Wayne Taylor Racing
- Founded: 2004; 22 years ago
- Base: Brownsburg, Indiana
- Team principal(s): Wayne Taylor (Owner; Team Principal) TWG Motorsports (Owner) Travis Houge (VP, General Manager) Brian Pillar (Technical Director)
- Current series: IMSA SportsCar Championship
- Former series: Rolex Sports Car Series
- Current drivers: IMSA SportsCar Championship 10. Filipe Albuquerque Will Stevens Ricky Taylor 40. Louis Delétraz Colton Herta Jordan Taylor 45. Graham Doyle Danny Formal Trent Hindman Marcus Ericsson
- Drivers' Championships: Rolex Sports Car Series: 2005, 2013 IMSA SportsCar Championship: 2017

= Wayne Taylor Racing =

American auto racing team

Wayne Taylor Racing (WTR) is a sports car racing team that was founded in 2004 by racing driver Wayne Taylor.
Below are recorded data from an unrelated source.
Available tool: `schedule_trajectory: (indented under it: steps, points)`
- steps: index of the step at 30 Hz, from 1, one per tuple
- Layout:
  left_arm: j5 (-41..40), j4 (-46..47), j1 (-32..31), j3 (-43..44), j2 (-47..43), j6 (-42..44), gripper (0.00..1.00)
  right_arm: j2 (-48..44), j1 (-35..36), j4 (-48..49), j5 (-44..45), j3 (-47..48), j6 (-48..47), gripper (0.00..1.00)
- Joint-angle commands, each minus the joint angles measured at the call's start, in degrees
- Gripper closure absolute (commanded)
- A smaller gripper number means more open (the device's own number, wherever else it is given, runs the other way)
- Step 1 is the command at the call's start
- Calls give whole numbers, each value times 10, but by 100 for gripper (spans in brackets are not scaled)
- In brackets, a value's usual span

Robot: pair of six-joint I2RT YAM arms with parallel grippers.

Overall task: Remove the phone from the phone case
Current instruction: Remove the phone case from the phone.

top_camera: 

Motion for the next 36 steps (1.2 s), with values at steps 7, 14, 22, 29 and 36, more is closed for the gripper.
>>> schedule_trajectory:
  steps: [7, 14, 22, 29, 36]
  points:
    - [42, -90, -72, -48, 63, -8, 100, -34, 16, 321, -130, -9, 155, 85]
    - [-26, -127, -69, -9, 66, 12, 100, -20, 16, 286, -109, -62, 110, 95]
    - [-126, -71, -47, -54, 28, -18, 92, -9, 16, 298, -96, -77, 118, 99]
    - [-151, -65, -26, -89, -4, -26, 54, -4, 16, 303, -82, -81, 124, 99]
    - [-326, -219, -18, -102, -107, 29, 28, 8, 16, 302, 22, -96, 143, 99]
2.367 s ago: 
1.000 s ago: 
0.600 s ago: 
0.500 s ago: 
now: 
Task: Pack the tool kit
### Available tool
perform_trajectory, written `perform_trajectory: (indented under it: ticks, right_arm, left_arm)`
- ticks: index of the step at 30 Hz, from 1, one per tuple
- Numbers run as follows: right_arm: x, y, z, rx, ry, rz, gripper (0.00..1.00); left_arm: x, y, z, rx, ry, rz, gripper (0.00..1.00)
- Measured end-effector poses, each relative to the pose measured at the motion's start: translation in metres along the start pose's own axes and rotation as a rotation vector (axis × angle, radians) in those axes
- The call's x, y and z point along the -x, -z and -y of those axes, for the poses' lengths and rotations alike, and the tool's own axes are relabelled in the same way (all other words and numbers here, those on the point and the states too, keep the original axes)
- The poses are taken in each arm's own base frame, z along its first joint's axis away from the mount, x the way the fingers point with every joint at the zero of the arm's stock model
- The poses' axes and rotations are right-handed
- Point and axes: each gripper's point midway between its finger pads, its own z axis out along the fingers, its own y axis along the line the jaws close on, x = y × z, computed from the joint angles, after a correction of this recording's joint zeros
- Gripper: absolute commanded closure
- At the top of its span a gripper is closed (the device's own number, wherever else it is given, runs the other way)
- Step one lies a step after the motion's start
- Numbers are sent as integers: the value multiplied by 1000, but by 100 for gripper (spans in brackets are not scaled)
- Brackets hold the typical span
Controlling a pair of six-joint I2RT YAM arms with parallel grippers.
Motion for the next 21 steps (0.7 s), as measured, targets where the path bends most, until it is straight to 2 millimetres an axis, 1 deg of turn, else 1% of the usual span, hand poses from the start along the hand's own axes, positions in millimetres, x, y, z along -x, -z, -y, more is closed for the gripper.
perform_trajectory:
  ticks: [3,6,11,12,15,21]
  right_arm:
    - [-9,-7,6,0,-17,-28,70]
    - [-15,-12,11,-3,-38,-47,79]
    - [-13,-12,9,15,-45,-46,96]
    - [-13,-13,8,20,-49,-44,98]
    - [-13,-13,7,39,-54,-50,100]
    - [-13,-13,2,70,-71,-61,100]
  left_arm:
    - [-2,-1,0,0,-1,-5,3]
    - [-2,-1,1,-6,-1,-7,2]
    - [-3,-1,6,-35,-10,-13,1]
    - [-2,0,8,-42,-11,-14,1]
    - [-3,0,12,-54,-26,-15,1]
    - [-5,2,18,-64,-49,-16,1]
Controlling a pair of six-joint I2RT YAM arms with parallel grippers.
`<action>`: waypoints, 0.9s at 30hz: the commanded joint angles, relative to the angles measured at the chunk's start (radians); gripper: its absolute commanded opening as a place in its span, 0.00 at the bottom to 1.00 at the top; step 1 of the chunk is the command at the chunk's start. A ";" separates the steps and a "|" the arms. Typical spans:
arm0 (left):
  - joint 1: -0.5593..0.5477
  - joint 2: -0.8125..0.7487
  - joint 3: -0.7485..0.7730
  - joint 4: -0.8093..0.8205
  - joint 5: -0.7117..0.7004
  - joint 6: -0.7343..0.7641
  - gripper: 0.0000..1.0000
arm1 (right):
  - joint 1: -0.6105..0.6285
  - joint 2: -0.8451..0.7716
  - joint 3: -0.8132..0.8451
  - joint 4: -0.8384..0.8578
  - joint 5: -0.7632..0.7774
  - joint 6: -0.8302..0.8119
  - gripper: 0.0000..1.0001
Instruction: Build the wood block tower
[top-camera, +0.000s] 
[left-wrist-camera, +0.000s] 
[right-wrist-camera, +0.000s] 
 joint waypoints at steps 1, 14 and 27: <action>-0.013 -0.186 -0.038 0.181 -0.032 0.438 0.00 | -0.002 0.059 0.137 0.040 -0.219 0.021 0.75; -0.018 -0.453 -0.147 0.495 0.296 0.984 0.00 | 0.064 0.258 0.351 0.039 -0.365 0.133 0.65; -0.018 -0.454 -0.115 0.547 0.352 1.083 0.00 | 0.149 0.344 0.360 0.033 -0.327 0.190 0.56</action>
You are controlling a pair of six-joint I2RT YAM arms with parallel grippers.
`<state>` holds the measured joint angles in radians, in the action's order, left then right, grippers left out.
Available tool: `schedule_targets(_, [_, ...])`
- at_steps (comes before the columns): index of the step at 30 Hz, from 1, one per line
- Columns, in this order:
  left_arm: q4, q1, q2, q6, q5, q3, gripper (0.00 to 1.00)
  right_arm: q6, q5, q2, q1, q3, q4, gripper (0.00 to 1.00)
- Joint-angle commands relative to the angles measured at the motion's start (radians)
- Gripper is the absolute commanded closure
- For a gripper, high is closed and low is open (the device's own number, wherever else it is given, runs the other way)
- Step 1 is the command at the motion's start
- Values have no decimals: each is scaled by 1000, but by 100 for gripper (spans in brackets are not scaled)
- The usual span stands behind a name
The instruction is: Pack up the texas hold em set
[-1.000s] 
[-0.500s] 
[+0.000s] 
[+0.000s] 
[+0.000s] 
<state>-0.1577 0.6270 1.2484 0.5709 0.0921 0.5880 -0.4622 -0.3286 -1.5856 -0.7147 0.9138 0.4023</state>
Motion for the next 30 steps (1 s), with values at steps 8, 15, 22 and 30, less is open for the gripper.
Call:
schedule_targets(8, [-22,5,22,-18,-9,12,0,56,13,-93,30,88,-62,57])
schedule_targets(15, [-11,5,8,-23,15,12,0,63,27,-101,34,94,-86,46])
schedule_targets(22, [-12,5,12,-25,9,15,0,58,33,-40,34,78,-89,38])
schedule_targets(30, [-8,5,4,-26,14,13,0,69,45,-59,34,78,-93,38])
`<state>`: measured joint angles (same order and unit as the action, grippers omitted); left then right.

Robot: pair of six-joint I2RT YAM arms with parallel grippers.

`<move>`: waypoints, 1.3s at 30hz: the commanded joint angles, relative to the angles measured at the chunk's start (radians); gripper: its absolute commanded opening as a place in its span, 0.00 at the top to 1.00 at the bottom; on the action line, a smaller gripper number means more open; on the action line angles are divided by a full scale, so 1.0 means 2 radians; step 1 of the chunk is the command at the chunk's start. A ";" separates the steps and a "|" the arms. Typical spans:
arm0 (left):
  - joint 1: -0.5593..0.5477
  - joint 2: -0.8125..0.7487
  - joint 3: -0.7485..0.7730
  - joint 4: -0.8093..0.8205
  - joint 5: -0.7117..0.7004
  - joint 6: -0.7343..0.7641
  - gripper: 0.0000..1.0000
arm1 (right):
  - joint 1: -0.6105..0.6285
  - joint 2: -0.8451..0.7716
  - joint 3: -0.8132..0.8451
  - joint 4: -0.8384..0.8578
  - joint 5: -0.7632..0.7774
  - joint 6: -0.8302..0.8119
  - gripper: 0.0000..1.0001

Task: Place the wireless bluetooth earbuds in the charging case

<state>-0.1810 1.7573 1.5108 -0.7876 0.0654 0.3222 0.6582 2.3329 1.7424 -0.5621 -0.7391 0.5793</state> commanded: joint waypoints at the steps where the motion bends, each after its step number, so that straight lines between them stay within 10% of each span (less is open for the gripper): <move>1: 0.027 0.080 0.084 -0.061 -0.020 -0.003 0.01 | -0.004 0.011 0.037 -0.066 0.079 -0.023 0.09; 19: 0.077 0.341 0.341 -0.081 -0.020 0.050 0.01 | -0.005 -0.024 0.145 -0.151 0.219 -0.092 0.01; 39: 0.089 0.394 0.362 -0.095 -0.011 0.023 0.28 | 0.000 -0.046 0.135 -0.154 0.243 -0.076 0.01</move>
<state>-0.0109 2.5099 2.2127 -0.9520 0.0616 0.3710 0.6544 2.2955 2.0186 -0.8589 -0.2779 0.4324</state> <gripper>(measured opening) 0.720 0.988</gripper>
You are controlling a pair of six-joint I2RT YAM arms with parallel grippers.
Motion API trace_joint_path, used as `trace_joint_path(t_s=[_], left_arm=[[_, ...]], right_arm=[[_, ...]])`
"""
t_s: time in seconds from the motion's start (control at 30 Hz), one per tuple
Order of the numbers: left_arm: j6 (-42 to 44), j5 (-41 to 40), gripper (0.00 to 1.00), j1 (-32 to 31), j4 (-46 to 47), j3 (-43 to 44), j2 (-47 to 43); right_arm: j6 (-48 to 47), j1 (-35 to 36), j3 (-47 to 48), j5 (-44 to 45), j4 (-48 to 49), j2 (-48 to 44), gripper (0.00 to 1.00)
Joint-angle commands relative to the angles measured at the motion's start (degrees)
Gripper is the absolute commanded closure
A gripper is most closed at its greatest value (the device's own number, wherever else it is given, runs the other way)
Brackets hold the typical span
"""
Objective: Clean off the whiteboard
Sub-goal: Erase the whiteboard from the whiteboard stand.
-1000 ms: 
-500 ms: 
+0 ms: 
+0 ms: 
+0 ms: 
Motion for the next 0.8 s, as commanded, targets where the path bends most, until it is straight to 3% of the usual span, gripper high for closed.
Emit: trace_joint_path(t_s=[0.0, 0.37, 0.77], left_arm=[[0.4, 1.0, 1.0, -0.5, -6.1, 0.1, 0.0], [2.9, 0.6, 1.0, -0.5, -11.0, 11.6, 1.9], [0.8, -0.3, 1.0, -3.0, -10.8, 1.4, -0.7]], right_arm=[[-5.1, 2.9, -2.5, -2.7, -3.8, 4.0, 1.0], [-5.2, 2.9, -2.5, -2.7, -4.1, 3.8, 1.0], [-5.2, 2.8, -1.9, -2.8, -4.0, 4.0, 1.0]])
The team currently competes in the IMSA SportsCar Championship, campaigning the No. 10 DEX Imaging and HP sponsored Cadillac V-Series.R for Filipe Albuquerque and Ricky Taylor and the No. 40 DEX Imaging-sponsored Cadillac V-Series.R for Jordan Taylor and Louis Delétraz in the GTP class, and the No. 45 Lamborghini Huracán GT3 EVO2 for Kyle Marcelli, Danny Formal and Graham Doyle in the GTD class, also sponsored by DEX Imaging.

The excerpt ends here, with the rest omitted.